I was initially excited to watch this film yet in the end disappointed. I didn't have any real sense of compassion for the characters involved nor the political situation they were in because the film makers didn't take enough time to make them important to the viewer. Some of this could have been caused by some of the editing or choice of shots as well. Several times a scene would end prematurely making me feel like I needed just a few seconds more to digest it. The love stories felt "almost" real, but in the end I didn't really care about the characters.

The "kingdoms" of Ireland and England seemed a bit deflated as well. The sets looked more like the forts that were made in America's west. In fact, the "castle" in Cornwall reminded me more of Fort Mandan than a great kingdom of England.

I wanted this film to be a great love story that pulled me in and made me fall in love with the characters and their time. I felt let down instead and left wanting more.

Food: Turkey Leg
Drink: Mead

April 8, 2008

Planet Earth

Planet Earth is a BBC created documentary that comes to you in a 5 DVD collection. The photography is phenomenal. I have only watched disc one so far, but am hoping that the quality continues in this series that really makes me appreciate the world I live in. All together, there are 11 documentaries in this series each dealing with a different ecosystem and a final documentary that looks at the future of our planet.  It is masterfully narrated by David Attenborough whose voice knows just how to fluctuate to draw you further into the beautiful imagery.

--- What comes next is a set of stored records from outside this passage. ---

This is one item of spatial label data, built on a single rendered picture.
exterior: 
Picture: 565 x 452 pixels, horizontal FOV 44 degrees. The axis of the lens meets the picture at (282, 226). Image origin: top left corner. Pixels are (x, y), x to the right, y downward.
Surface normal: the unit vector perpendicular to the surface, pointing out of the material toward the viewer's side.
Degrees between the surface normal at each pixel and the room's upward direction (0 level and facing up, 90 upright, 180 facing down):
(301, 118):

This was a joy to watch with my 5 year old daughter. She was so inquisitive about everything on screen that we have had numerous conversations in the last 2 days about climate, mountains, animals as well as animals eating other animals. She has decided that if she was a wolf or a crocodile or a snow leopard that she would be nice to the other animals rather than eat them.

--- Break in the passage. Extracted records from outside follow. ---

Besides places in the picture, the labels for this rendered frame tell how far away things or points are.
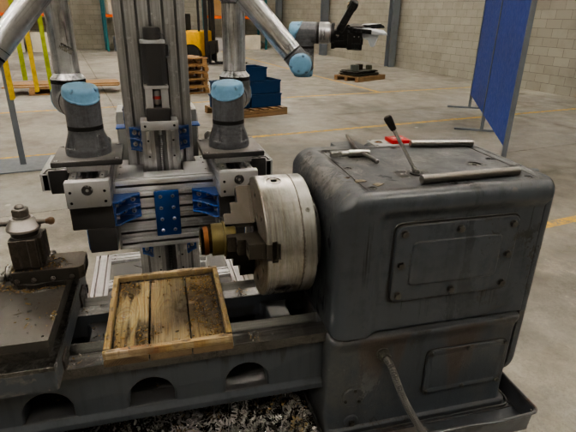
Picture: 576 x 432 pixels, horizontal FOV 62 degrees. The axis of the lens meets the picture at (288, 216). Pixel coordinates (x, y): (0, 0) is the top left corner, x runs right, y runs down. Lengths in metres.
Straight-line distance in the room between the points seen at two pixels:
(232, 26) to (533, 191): 1.17
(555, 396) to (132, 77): 2.31
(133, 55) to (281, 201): 0.96
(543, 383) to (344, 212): 1.85
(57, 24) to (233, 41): 0.59
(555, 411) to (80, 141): 2.27
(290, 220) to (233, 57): 0.91
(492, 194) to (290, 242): 0.50
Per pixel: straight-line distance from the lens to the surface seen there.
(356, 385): 1.38
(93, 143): 1.76
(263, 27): 1.74
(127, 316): 1.35
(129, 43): 1.90
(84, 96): 1.74
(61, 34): 1.87
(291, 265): 1.15
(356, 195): 1.08
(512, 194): 1.28
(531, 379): 2.74
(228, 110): 1.76
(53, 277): 1.36
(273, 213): 1.13
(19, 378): 1.20
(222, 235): 1.22
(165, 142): 1.90
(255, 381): 1.36
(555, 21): 13.19
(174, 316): 1.32
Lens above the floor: 1.62
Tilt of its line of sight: 23 degrees down
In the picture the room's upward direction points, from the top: 1 degrees clockwise

The cinematography blew me away. I kept wishing my television was an IMAX screen so that I could have a closer experience. My TV didn't do the film justice. There is a shot of some migrating birds that you initially look at and think, "Gee, that's a lot of birds." Then the camera starts to pull back and back and back. Now, THAT'S a lot of birds.

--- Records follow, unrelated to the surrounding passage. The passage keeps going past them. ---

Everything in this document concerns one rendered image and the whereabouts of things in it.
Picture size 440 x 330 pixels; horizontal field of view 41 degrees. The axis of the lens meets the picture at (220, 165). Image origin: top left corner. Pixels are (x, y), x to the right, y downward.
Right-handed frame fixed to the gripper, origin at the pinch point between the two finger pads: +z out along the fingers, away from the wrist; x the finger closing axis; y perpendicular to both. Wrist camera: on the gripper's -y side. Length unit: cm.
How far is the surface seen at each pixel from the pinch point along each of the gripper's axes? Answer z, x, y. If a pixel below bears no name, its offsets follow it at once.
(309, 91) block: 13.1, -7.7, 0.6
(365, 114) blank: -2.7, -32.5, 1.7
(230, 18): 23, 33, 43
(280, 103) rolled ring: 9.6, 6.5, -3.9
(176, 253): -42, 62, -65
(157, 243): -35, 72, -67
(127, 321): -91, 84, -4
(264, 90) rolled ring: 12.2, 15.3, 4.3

Seriously consider renting this series.  It is many hours of television viewing, but well worth your time.  

5 out of 5 stars

What to eat with this documentary delight?  Perhaps a fruit & vegetable plate.  Maybe a bit of cheese.  Oh and a good wine, red or white will do. 

April 1, 2008

The Brain From Planet Arous

What would you do if you suddenly noticed concentrated bursts of gamma radiation coming from a nearby mountain? If you're anything like scientist Steve March, you grab your geiger counter and your best friend, leave your fiancee and her father to wash the dishes, and you go over there, that's what you do.

Enter Gor, a floating brain with eyes. He hijacks Steve's body and threatens every country on Earth and comes on to his fiancee, Sally. She and her father find help in another brain, Val, and together they must stop Gor from taking over the world.

Brain has all the staples of a typical 50s sci fi story: hobnobbing men who sweet-talk their loved ones into submission, goofy aliens, and complete trust in the US government. What sets this one apart is John Agar's portrayal of Steve, a man possessed by a criminal alien mind. When he's under Gor's influence he becomes genuinely scary, and you aren't sure what he might do. He even gets to wear cool black contacts. Look for an especially creepy shot of his possessed face from behind a glass water cooler as he tries to conceal his anguish.

The film spends a lot of time on the cheesy transparency-like effect of Gor going in and out of Steve's body. And there are several props that are so good you can even see the strings. So if you like horrible special effects you won't be disappointed. 

Beyond their need to save Steve, Sally and her father don't have much to do. And their reaction to meeting the good-guy-alien-brain is anything but convincing. They might act the same way if they were meeting an estranged family member.

The voice of Gor sounded like all men from that era -- old radio announcers who smoked. But I liked his attraction to Sally. He was a better kisser than Steve until he got forceful, another risky play for an older movie.

The music was odd, it sounded like Benny Goodman wanted to try his hand at scoring a science fiction movie. But it kept the pace going.

I give The Brain From Planet Arous 3.5 stars, one for each character.

What to eat with this movie: grilled tilapia on rice pilaf with a diet caffeine-free soda. Good brain food with a hint of camp.